In the above embodiment, the gas is swirled by forming the hole and the passage hole located between the gas supply passage and the passage at a predetermined angle from the radial direction of the cross section of the torch 1. It was constructed and shown. But,
The direction of turning and the presence or absence of turning are arbitrary and are not particularly limited.

[0037]

As described above, the plasma torch according to the present invention can mix the secondary gas and the tertiary gas inside the torch tip. Further, by providing the injector structure, the secondary gas can be sucked by the tertiary gas, and the mixing efficiency can be increased. Further, by setting the angle in the hole that allows the secondary gas to communicate with the tertiary gas, the mixing after mixing can be made uniform.

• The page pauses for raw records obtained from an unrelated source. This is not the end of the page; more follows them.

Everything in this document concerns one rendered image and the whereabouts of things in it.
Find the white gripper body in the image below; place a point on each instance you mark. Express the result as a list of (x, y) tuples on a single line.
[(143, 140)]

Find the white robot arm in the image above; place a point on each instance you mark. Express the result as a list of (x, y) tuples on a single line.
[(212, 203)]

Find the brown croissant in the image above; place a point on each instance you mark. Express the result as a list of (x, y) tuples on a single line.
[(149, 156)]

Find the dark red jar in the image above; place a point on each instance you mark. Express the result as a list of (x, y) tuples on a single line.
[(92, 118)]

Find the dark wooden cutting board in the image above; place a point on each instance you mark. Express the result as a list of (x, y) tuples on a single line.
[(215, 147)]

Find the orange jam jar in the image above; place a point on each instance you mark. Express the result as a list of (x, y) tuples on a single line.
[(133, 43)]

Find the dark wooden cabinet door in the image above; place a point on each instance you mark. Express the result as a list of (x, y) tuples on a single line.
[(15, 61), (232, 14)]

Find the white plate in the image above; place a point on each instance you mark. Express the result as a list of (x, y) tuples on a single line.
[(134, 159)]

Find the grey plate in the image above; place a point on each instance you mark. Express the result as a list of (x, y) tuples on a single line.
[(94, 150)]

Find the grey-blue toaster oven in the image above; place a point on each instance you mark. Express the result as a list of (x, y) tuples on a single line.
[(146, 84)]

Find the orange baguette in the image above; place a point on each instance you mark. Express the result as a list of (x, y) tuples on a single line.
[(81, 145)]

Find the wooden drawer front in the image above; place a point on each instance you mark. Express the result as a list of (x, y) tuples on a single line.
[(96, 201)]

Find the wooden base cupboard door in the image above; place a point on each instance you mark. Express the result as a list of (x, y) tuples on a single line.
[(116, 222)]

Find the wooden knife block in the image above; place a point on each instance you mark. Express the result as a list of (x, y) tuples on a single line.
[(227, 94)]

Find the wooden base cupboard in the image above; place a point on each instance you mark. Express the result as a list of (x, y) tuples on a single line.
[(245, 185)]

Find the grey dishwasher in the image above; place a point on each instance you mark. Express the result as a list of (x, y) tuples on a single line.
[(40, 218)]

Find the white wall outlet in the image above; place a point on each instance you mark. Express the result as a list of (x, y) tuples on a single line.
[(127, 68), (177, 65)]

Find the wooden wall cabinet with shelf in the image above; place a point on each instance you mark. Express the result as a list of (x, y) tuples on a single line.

Therefore, the independently supplied gases can be mixed at the tip of the nozzle, and even when the gases to be mixed are flammable gas and combustion supporting gas such as hydrocarbon gas and oxygen, It is possible to improve the safety against the used gas.

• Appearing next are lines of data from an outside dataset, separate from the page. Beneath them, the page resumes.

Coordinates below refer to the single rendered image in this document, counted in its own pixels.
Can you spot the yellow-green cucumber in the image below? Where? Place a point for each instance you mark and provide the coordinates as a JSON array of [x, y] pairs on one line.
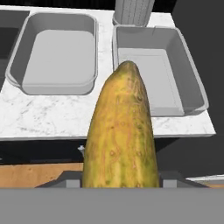
[[121, 134]]

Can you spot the dark sink basin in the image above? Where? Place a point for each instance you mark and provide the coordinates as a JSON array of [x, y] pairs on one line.
[[7, 40]]

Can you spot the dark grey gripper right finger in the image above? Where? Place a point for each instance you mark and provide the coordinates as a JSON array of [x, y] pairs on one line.
[[175, 180]]

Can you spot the grey ribbed cylindrical container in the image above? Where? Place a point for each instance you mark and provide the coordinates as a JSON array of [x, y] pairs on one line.
[[133, 12]]

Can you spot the grey tupperware container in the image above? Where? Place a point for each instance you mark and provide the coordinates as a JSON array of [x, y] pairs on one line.
[[163, 73], [55, 52]]

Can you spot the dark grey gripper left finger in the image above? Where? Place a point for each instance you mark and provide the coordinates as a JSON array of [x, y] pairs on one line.
[[67, 180]]

Further, since it is not necessary to mix in advance, the equipment of the mixer can be omitted, and the system can be simplified and the cost can be reduced. Also, since only one type of gas can pass through a single supply hose, the supply hose can be specialized, and it becomes easy to select a hose that is durable to the gas used, and the unit price can be reduced. .

[Brief description of drawings]

FIG. 1 is a sectional view of a tip portion of a plasma torch according to a first embodiment.

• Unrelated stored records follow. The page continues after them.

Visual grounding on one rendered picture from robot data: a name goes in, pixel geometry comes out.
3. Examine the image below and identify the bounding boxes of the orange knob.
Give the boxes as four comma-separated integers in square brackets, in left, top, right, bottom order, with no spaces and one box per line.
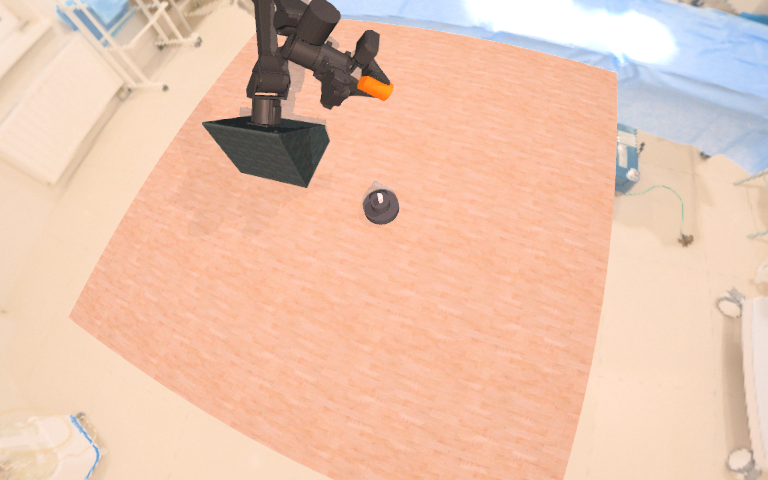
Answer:
[358,76,393,101]

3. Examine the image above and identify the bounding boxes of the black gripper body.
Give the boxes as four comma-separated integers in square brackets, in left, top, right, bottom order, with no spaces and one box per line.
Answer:
[309,30,380,77]

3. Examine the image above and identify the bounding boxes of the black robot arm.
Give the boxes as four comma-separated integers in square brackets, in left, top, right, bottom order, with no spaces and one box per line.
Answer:
[246,0,351,127]

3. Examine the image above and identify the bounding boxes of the dark grey round pedestal with silver shaft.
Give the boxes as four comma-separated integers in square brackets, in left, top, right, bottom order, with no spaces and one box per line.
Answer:
[363,189,399,225]

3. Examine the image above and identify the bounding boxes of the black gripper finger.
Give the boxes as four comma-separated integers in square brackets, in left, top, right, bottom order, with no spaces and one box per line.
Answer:
[348,75,376,98]
[361,58,391,85]

FIG. 2 is an enlarged sectional view of a tip portion of a plasma torch.

FIG. 3 is a sectional view of a tip portion of a plasma torch according to a second embodiment.

FIG. 4 is a sectional view of a tip portion of a plasma torch according to a third embodiment.

[Explanation of symbols]

 1 ... Torch 2 ... Nozzle 3 ... Cap 4 ... Electrode 5 ... Centering Stone 6 ... First Nozzle 7 ... Second Nozzle 7b ... Hole 8 ... Third Nozzle 9 ... First Cap 10 ... Second Cap 11 ... Third Cap 12 … Plasma gas supply line 13… Secondary gas supply pipe 14… Tertiary gas supply pipe 15… Cooling water passage 16… Secondary gas supply passage 17… Tertiary gas supply passage 18… Plasma gas passage 19… Secondary gas passage 20… Tertiary Gas passage 20a ... Injector 21 ... Second nozzle 23 according to second embodiment 23 ... Second nozzle 24 according to third embodiment 24 ... Second cap according to third embodiment

Claims (5)

[Claims] 1. A plasma torch for cutting by supplying a plasma gas, a secondary gas and a tertiary gas to a nozzle arranged at the tip of the plasma torch, and an electrode arranged at the center of the plasma torch, A first nozzle member that forms a plasma gas passage between the electrode, a second nozzle member that forms a secondary gas passage between the first nozzle member, and a tertiary gas between the second nozzle member A third nozzle member forming a passage, a first cap member fitted to the second nozzle member, a second cap member forming a secondary gas supply passage between the first cap member, and A plasma torch comprising: a third cap member that forms a tertiary gas supply path between the second cap member and the second cap member; and a hole that connects the secondary gas supply path and the tertiary gas path. 2. The hole is provided in the second nozzle member, and the hole connects the secondary gas supply passage and the tertiary gas passage through the secondary gas passage. The plasma torch according to claim 1. 3. The hole is provided in the second cap, and the hole connects the secondary gas supply passage and the tertiary gas passage through the tertiary gas supply passage. The plasma torch according to claim 1. 4. The injector structure is formed in the tertiary gas supply passage or the tertiary gas passage by forming a path cross-sectional area on the upstream side of the gas supply passage with respect to the hole narrower than the vicinity of the opening of the hole. The plasma torch according to claim 1, claim 2 or claim 3, wherein: 5. The hole is formed at a predetermined angle from the radial direction in a plane orthogonal to the axis of the plasma torch, and allows the gas passing through the hole to be swirled. The plasma torch according to any one of claims 1 to 4, which is configured.